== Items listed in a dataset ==
++++++++++++++++++++
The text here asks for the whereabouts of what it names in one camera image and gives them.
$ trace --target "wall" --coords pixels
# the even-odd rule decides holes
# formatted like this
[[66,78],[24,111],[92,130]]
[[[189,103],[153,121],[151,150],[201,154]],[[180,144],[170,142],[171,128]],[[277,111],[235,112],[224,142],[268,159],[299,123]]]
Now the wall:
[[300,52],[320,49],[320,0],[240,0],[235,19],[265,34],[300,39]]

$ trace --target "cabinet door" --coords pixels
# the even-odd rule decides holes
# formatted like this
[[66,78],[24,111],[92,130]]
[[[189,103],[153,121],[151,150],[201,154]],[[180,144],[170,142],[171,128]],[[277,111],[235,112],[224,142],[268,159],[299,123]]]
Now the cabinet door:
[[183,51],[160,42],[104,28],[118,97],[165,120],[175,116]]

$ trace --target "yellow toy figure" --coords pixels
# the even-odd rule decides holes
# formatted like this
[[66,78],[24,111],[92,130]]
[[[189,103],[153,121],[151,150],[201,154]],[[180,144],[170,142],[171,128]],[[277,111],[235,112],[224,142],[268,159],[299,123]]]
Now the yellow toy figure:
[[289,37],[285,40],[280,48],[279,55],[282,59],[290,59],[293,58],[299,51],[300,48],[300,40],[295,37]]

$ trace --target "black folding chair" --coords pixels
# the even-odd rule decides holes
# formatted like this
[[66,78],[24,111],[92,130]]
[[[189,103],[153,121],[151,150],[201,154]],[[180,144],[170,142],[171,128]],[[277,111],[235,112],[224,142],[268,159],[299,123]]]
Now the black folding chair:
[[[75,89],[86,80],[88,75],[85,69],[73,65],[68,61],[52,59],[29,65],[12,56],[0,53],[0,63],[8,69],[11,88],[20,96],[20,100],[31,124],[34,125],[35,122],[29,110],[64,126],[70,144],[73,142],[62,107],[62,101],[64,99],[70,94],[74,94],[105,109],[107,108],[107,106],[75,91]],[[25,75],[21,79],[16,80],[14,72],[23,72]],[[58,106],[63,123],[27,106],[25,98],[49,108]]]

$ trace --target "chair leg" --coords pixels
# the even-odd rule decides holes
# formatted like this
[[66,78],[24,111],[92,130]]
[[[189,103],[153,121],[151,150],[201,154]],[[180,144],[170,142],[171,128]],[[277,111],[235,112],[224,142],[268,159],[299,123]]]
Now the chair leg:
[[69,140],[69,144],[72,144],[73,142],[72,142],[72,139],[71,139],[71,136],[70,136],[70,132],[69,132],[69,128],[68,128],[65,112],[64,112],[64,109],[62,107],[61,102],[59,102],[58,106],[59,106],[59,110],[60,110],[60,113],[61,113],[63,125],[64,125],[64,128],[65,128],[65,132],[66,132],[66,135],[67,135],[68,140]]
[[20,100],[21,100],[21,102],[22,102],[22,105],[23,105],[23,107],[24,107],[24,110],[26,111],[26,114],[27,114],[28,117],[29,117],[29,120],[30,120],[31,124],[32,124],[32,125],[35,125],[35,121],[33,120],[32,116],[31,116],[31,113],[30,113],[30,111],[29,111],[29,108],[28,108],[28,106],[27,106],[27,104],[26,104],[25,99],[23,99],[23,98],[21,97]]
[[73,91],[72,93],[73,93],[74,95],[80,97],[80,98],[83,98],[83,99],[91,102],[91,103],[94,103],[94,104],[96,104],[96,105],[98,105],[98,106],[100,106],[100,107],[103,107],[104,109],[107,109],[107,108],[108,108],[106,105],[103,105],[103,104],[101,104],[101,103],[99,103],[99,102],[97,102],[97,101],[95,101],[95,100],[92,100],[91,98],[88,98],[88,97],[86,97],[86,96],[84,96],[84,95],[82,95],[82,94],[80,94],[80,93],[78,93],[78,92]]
++++++++++++++++++++
== WHAT IS REQUIRED ==
Copy every record exactly.

== EXERCISE OUTPUT ==
The text here asks for the whereabouts of what it names in one camera image and gives them.
$ trace --target "wall" --coords pixels
# the even-odd rule decides holes
# formatted like this
[[66,78],[24,111],[92,130]]
[[[189,103],[153,121],[151,150],[201,154]],[[180,144],[170,142],[171,128]],[[277,111],[235,112],[224,142],[268,159],[299,123]]]
Now the wall:
[[300,52],[320,49],[320,0],[240,0],[235,19],[265,34],[300,39]]

$ trace --target "cabinet door" --coords pixels
# the even-odd rule decides holes
# formatted like this
[[66,78],[24,111],[92,130]]
[[[189,103],[153,121],[151,150],[201,154]],[[180,144],[170,142],[171,128]],[[277,111],[235,112],[224,142],[268,159],[299,123]]]
Now the cabinet door:
[[183,51],[160,42],[104,28],[118,97],[165,120],[175,116]]

$ trace --target "yellow toy figure" --coords pixels
# the even-odd rule decides holes
# formatted like this
[[66,78],[24,111],[92,130]]
[[[189,103],[153,121],[151,150],[201,154]],[[180,144],[170,142],[171,128]],[[277,111],[235,112],[224,142],[268,159],[299,123]]]
Now the yellow toy figure:
[[289,37],[285,40],[280,48],[279,55],[282,59],[290,59],[293,58],[299,51],[300,48],[300,40],[295,37]]

$ trace --target "black folding chair" --coords pixels
# the even-odd rule decides holes
# formatted like this
[[66,78],[24,111],[92,130]]
[[[189,103],[153,121],[151,150],[201,154]],[[180,144],[170,142],[171,128]],[[277,111],[235,112],[224,142],[268,159],[299,123]]]
Now the black folding chair:
[[[75,89],[86,80],[88,75],[85,69],[73,65],[68,61],[52,59],[29,65],[12,56],[0,53],[0,63],[8,69],[11,88],[20,96],[20,100],[31,124],[34,125],[35,122],[29,110],[64,126],[70,144],[73,142],[62,107],[62,101],[64,99],[70,94],[74,94],[105,109],[107,108],[107,106],[75,91]],[[25,75],[21,79],[16,80],[14,72],[23,72]],[[58,106],[63,123],[27,106],[25,98],[49,108]]]

$ trace --target "chair leg" --coords pixels
# the even-odd rule decides holes
# formatted like this
[[66,78],[24,111],[92,130]]
[[[189,103],[153,121],[151,150],[201,154]],[[180,144],[170,142],[171,128]],[[277,111],[235,112],[224,142],[268,159],[299,123]]]
Now the chair leg:
[[69,140],[69,144],[72,144],[73,142],[72,142],[72,139],[71,139],[71,136],[70,136],[70,132],[69,132],[69,128],[68,128],[65,112],[64,112],[64,109],[62,107],[61,102],[59,102],[58,106],[59,106],[59,110],[60,110],[60,113],[61,113],[63,125],[64,125],[64,128],[65,128],[65,132],[66,132],[66,135],[67,135],[68,140]]
[[20,100],[21,100],[21,102],[22,102],[22,105],[23,105],[23,107],[24,107],[24,110],[26,111],[26,114],[27,114],[28,117],[29,117],[29,120],[30,120],[31,124],[32,124],[32,125],[35,125],[35,121],[33,120],[32,116],[31,116],[31,113],[30,113],[30,111],[29,111],[29,108],[28,108],[28,106],[27,106],[27,104],[26,104],[25,99],[23,99],[23,98],[21,97]]
[[73,91],[72,93],[73,93],[74,95],[80,97],[80,98],[83,98],[83,99],[91,102],[91,103],[94,103],[94,104],[96,104],[96,105],[98,105],[98,106],[100,106],[100,107],[103,107],[104,109],[107,109],[107,108],[108,108],[106,105],[103,105],[103,104],[101,104],[101,103],[99,103],[99,102],[97,102],[97,101],[95,101],[95,100],[92,100],[91,98],[88,98],[88,97],[86,97],[86,96],[84,96],[84,95],[82,95],[82,94],[80,94],[80,93],[78,93],[78,92]]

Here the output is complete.